» **TASK ITEM**
Your answer must consist of every line from the data below that includes the word "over".

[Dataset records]
************

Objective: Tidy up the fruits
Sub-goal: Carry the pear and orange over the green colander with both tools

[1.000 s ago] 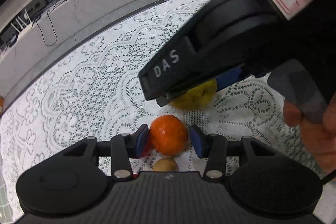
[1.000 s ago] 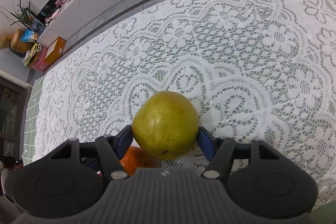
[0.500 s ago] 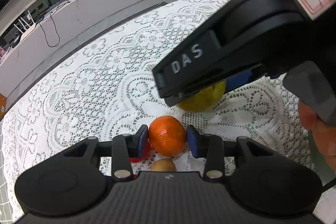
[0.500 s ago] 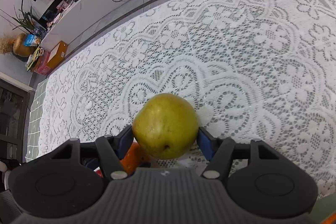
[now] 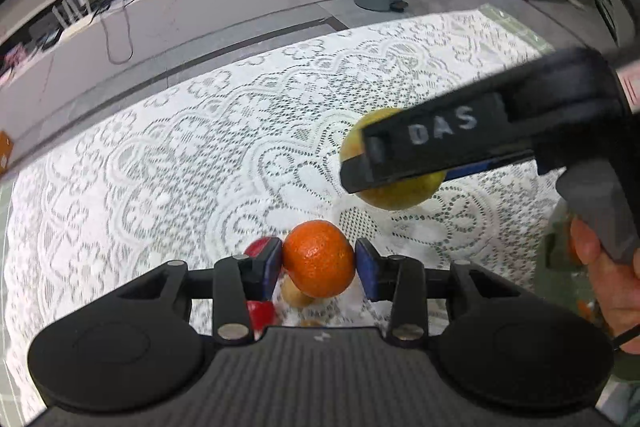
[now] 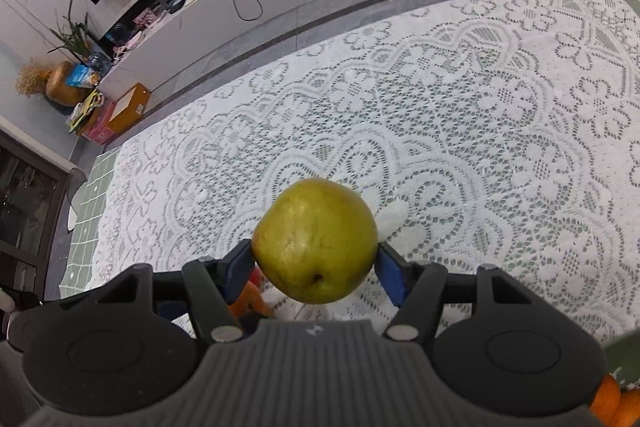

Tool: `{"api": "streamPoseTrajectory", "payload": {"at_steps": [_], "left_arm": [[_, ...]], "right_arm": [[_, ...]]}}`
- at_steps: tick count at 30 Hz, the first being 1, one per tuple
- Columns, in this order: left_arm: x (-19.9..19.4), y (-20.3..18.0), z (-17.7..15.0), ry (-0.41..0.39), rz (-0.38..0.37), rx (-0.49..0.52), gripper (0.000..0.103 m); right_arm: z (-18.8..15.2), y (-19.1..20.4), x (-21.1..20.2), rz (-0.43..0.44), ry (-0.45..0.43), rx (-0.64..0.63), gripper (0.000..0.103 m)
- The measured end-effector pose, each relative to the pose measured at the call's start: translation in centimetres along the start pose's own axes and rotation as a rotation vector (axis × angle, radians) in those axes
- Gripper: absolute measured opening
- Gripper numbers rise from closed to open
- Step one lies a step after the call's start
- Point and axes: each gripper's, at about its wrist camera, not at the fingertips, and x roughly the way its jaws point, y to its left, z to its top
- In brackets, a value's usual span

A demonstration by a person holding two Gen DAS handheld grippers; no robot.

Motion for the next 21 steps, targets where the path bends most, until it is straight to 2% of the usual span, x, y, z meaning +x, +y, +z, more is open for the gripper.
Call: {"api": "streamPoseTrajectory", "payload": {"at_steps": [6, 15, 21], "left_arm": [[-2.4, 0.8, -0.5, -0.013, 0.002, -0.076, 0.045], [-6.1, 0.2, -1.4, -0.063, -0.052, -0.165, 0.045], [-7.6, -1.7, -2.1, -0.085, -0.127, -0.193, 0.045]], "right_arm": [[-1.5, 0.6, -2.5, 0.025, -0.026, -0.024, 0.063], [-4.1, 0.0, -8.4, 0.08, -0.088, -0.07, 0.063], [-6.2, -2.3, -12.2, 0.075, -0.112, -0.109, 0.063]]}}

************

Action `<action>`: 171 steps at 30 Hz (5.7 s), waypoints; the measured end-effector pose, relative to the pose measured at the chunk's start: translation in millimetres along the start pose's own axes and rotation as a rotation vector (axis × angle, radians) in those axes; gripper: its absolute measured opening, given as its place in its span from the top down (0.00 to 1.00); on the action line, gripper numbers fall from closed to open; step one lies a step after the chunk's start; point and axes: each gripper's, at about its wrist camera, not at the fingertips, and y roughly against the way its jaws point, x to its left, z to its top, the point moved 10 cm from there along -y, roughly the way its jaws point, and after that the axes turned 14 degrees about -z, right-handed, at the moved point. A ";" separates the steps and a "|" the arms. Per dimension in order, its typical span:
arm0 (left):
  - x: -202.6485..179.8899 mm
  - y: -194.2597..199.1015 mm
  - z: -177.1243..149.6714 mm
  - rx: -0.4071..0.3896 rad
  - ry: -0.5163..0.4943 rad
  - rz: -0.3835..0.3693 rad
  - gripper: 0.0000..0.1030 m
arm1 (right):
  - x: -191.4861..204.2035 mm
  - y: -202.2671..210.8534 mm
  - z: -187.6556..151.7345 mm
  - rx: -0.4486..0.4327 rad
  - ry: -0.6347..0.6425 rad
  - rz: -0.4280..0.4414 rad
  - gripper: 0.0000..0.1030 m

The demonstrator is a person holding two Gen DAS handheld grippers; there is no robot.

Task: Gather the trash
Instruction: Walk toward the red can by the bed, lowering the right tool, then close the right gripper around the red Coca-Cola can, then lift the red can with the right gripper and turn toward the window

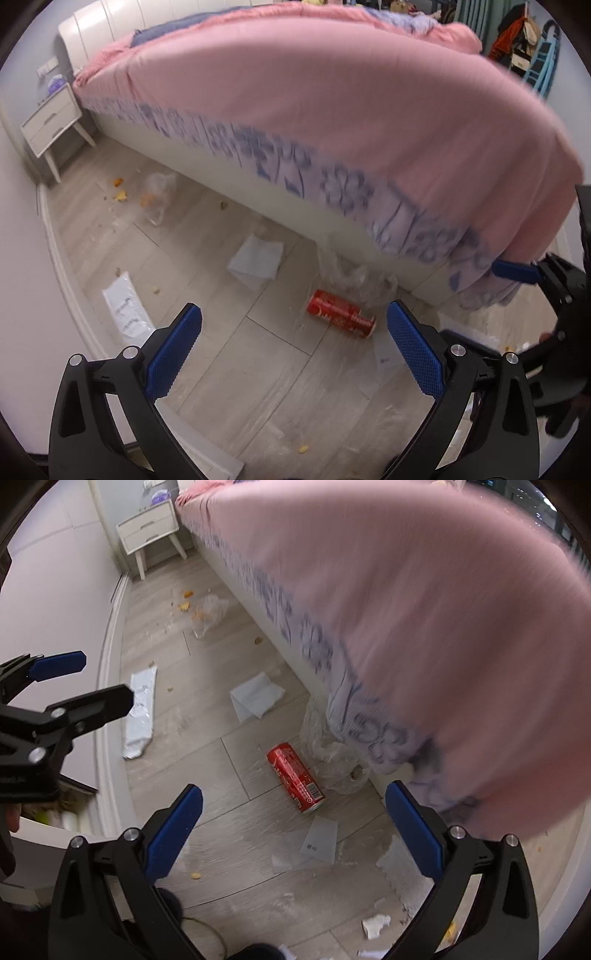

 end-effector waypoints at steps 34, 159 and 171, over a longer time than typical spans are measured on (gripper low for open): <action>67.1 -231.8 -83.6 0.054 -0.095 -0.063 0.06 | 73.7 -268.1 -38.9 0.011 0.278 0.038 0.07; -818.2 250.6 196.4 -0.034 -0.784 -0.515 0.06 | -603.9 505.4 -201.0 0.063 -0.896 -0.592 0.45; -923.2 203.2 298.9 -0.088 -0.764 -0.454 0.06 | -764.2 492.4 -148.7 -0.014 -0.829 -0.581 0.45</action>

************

» **EXPECTED ANSWER**
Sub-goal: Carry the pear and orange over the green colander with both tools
 end-effector waypoints at steps 34, 159 and 171, over a longer time than typical spans are measured on (gripper low for open): <action>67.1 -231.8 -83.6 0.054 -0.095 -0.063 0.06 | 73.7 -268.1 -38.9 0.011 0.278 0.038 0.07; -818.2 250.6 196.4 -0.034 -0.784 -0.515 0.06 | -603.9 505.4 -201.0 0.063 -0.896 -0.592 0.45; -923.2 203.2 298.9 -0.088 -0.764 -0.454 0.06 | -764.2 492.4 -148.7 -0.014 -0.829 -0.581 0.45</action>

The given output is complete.